Celestia finished her drink as she watched Dusk lean back in his chair, crossing his arms over his chest and staring at the ground between his feet.

"I'm upsetting you, aren't I?" she asked gently.

"No, not upsetting... just a lot to get used to," he shrugged.

"I have heard as much from others I've taught," she nodded empathetically.

Her eyes went cold for a brief moment, the light dropping out of them for the shortest of seconds, clearly lost in years gone by. Dusk caught the expression, sitting forward slightly in a concerned fashion.

"Celestia?" he asked quietly.

"Hm?" came the hollow response, the princess clearly not having returned from her memories just yet.

"Celestia?" he repeated, slightly louder.

"Mm. Oh! Yes, sorry," she said with a short shake of her head, her large and colourful mane shaking as she did. "I was... away."

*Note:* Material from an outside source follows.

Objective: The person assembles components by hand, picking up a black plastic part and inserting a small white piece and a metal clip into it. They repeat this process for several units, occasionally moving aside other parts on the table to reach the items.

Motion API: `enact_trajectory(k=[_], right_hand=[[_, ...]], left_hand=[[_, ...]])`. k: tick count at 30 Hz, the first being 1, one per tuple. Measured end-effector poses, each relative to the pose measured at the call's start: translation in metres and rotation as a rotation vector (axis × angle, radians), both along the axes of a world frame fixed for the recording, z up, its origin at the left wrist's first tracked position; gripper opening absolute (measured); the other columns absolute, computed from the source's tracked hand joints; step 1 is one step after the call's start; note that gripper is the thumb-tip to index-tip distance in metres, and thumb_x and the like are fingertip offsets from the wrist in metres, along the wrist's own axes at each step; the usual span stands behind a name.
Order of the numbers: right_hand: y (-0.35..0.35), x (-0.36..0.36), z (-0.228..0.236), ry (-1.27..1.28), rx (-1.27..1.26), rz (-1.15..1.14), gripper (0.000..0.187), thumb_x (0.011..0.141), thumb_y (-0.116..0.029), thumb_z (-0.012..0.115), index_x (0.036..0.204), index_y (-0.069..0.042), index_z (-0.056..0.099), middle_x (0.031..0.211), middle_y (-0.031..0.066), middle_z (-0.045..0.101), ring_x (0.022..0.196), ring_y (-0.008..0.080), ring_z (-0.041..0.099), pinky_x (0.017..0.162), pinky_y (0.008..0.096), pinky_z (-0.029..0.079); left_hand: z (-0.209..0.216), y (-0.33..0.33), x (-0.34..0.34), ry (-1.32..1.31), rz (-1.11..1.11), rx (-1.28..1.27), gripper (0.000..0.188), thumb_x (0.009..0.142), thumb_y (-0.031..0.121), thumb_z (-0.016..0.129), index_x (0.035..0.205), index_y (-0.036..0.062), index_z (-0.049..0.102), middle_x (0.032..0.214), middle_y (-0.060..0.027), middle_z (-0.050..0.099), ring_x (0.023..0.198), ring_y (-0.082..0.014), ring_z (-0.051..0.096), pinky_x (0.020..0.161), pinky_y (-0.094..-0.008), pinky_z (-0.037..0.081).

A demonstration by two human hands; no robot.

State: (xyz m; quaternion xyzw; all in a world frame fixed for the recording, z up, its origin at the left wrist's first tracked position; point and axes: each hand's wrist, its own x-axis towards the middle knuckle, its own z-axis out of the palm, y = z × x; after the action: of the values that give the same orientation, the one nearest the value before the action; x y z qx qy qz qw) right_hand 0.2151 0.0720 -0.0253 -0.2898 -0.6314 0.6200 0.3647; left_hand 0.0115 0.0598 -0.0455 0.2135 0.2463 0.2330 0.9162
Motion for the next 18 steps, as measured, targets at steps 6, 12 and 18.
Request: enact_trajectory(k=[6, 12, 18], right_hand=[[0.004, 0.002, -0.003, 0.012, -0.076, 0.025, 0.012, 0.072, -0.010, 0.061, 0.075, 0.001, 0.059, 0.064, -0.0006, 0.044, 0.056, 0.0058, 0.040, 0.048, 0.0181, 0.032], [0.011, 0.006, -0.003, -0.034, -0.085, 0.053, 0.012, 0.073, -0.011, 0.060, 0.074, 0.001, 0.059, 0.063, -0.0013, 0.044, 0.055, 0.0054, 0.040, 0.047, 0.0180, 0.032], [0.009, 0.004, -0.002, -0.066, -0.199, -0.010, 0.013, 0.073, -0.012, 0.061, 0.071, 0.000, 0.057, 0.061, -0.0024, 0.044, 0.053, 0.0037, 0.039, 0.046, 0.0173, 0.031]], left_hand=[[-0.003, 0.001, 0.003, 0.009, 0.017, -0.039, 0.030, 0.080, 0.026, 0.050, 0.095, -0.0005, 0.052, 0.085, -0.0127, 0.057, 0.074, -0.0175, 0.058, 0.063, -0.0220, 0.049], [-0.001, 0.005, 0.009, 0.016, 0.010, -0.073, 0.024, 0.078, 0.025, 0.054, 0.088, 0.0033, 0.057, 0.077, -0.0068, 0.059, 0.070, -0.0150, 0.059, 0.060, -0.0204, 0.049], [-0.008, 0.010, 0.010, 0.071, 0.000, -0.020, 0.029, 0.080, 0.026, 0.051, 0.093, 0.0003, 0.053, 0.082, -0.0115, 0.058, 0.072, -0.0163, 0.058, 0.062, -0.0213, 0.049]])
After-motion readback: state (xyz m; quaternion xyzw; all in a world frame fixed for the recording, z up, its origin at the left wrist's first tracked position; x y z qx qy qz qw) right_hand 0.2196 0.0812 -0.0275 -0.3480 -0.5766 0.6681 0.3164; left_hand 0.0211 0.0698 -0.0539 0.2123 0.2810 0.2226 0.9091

"I noticed," he nodded. "You okay?"

"Yes, I'm fine... just digging through places I shouldn't be," she commented, gently tapping her fingertip on the soft white cloth of the table.

"You wanna talk about it?"

"I... I'm not sure, really," she shrugged. "I don't feel justified in killing the mood of our nice evening together."

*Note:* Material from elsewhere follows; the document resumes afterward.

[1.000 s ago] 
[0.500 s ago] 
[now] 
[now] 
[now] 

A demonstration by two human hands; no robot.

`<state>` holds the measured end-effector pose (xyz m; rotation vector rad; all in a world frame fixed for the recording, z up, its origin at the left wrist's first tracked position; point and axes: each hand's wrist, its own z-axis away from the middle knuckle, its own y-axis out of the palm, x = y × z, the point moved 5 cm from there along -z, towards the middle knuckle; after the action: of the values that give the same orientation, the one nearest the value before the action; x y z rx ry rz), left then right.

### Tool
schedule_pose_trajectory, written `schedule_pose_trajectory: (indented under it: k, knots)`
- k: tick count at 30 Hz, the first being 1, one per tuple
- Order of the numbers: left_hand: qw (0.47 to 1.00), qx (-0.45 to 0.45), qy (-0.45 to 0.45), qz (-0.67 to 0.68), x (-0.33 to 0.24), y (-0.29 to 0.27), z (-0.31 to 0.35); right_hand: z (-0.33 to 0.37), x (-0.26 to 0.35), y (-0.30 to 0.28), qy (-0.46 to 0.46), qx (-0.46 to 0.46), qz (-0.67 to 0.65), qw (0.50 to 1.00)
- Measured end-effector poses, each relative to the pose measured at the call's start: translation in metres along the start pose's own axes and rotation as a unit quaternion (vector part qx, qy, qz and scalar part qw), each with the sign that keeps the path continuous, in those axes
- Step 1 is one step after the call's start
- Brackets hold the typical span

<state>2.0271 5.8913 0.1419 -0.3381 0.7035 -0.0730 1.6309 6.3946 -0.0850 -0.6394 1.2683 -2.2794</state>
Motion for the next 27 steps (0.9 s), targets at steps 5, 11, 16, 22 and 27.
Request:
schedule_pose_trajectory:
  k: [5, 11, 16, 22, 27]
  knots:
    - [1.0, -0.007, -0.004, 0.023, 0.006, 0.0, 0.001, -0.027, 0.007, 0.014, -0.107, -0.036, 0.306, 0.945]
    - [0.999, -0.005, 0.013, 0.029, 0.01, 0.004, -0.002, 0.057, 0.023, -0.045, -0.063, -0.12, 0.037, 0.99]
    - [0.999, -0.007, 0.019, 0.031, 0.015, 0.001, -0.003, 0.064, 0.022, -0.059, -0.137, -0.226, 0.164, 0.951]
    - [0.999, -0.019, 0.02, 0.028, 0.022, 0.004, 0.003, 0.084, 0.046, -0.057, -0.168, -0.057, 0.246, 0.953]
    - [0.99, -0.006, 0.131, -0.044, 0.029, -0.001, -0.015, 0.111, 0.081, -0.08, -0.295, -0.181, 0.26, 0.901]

"We're here to talk, right?" he asked, tilting his head slightly. "And you've spent the last... what, thirteen years talking me through every sad moment I've ever had? Seems only fair that I start doing the same."

"Do I only get fourteen years of you comforting me and then you just start laughing at my problems?" she chuckled, attempting to add some levity to the air once more.

"Depends on how sick I get of hearing it," he shrugged. "So... what're you thinking about?"

"The... this graduation dinner is something I've done with all of my other students. For... thousands of years, as long as I've been teaching, I've always ended my tutelage with a dinner like this," she began, leaning forward and resting her elbows on the table.

"Yeah, you've mentioned teaching a lot of people," he nodded quietly.

"You're the only one that's achieved your status, though," she continued. "None of the others were able to... unlock the ascension you've gone through. They finished their time with me around the same age... but time ran away with them."

Dusk felt his stomach sink slightly as he caught the insinuation. He nodded quietly, allowing Celestia to continue as he tried to bury the heavy feeling in his gut.

"Time's always had this awful habit of going far too slow and much too fast, I feel," she spoke, her voice heavy and low. "I've come to terms with it, better than most could, and yet... every so often it catches me off-guard. Weeks stretch out in endless cycles of speeches, conferences, and political entanglements... and then before I've turned around twice, twenty years have slipped through my fingers."

Dusk sipped from his own drink as he watched Celestia smooth out wrinkles with her finger in the table cloth, lost in thought.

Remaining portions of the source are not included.